When I started working, the fear was palpable. Was our protection adequate? My husband and I wondered what would happen if I got sick or if our kids got sick. Medical evacuation has changed indefinitely. We started seeing firsthand the reality that whole Malawian families were being devastated by this illness. Patients would come to us having lost spouses and siblings and cousins all within days of each other. Patients were dead upon arrival or dying quickly after presenting with symptoms. Their oxygen requirements were impossibly difficult to meet with the main and only oxygen supplier in the country running out of supplies. In a culture that rallies around each other in death, Malawians are being prevented from attending funerals and practicing traditions because of the reality of such quick losses. I could sense the secondary trauma among my colleagues.
Mixed Reality
Having recently fought tampered election results through democratic and legal means, having survived Hurricane Idai floods, famines and the horrendous reality of the HIV pandemic, Malawians have proven yet again their resilience.

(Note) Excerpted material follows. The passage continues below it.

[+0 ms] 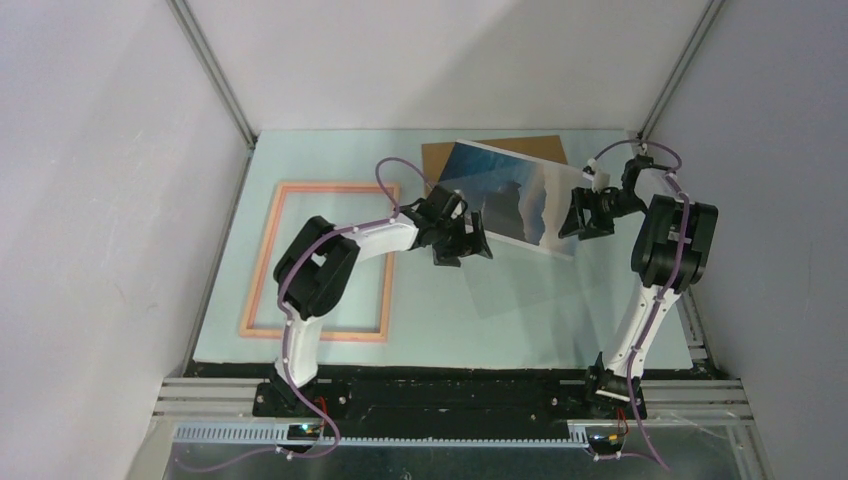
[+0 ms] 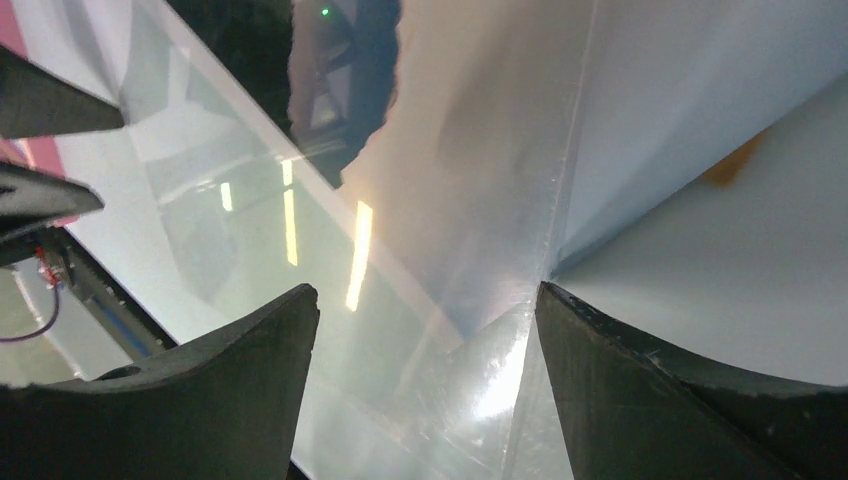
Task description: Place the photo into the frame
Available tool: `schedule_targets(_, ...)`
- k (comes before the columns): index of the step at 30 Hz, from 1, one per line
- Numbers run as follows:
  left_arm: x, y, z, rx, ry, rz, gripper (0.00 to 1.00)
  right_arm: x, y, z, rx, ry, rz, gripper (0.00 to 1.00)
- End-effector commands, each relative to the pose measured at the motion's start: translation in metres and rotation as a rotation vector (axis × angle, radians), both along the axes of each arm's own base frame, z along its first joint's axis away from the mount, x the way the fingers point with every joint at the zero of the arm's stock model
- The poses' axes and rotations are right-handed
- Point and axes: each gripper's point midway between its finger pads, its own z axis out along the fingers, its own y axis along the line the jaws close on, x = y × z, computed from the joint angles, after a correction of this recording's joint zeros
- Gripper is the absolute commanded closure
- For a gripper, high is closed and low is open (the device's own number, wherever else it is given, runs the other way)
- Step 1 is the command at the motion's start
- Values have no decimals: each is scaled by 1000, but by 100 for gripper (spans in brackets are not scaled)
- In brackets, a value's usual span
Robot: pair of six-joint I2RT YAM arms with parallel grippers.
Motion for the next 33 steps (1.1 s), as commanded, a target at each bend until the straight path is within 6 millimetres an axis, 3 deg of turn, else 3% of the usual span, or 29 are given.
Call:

In another positive by-product of the pandemic, corruption is being flushed out in new ways. Large amounts of donated money were mis-managed, allowing the government to have clear reason and opportunity to eliminate corruption. It fired a large part of its COVID task force when it was evident they could not account for their why their funds had not led to increases in oxygen supplies and PPE to the desperate health facilities. This is a win for Malawi as they can see in real time how prevalent the mismanagement of healthcare funds is.

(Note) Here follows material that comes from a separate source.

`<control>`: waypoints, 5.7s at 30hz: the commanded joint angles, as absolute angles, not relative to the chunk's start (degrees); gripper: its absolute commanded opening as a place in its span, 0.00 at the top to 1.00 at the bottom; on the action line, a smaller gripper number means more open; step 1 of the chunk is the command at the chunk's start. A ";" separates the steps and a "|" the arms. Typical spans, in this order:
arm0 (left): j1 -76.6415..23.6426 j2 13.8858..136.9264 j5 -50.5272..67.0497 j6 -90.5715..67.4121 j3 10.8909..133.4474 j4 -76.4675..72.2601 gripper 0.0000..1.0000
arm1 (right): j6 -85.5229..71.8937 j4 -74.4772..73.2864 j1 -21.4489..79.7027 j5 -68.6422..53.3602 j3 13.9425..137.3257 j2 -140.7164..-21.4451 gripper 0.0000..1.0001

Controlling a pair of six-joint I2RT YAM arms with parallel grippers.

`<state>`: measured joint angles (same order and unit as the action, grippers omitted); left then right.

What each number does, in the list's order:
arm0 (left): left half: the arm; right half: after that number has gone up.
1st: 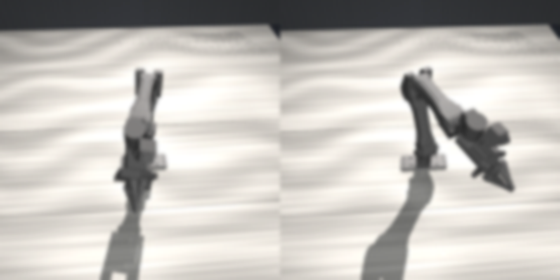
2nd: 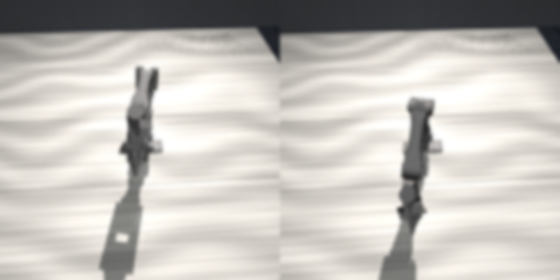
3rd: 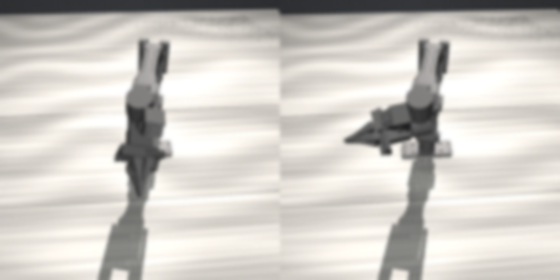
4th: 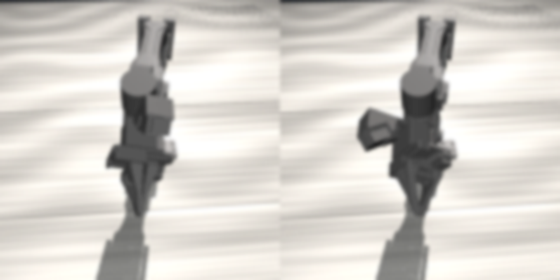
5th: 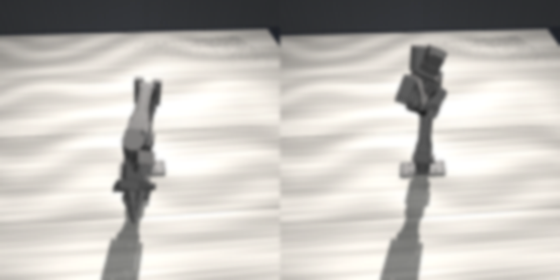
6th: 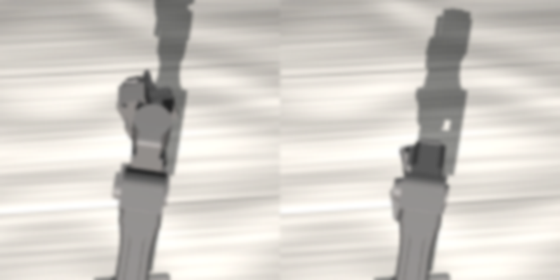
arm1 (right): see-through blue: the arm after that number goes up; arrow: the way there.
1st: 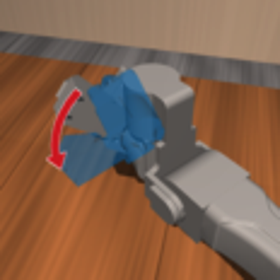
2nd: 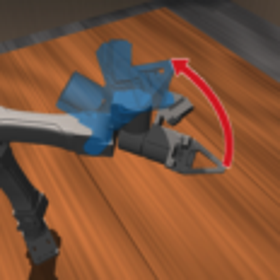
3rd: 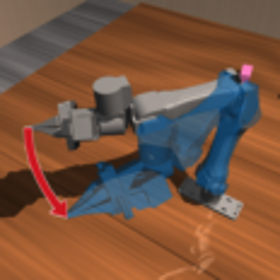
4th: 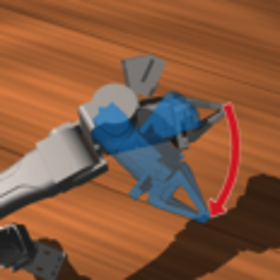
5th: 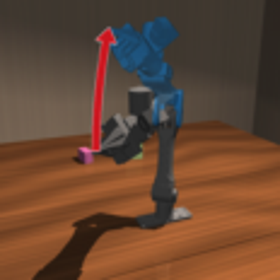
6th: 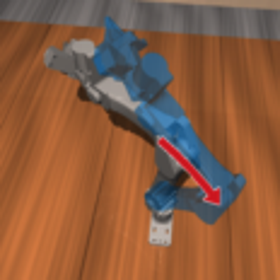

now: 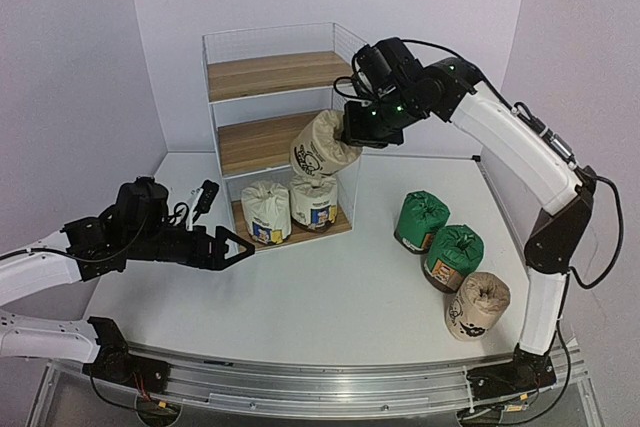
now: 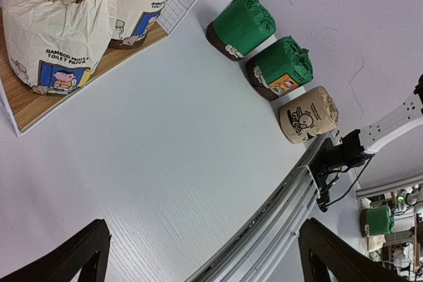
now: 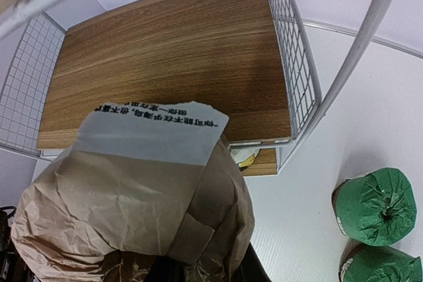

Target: Place and organize the paper towels onto the shelf

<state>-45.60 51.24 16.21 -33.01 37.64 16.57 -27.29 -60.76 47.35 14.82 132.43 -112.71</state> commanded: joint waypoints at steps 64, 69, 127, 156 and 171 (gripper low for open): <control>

Further, the government opened a stadium treatment centre and new companies have arisen to meet the demand for oxygen production. This can only be good news for this country where so often lack of oxygen causes HIV patients with conditions like PCP pneumonia to die. Though there are few statistics available yet, the spike in COVID proved what the WHO recognized was true in Malawi: this country has made remarkable improvements in the diagnosis and treatment of HIV patients over recent years. There has not been a disproportionate number of HIV patients suffering with COVID. Malawian HIV sufferers are getting the HIV care they need in order to have strong enough immunity to protect against the reality of COVID.
What next?
As with the rest of the world, the economic and social impacts of this disease remain to be seen. With schools still struggling to open as teachers strike because of their lack of protection in overcrowded classrooms, and teenage pregnancy still on the rise, how will Malawi rebound? With young business owners struggling to cross borders and import products from South Africa and Tanzania, and college classes unable to run virtual classes because of expensive and poor-quality internet, how big are the setbacks?
With the amount of transitions our family has undergone, through every rise and fall of COVID numbers, we have seen God’s faithfulness. So it is with Malawi. This resilient people is seeing decreasing COVID numbers for the first time in two months. God is in this country and as her people call upon him in new ways, we all wait to see the hand of God.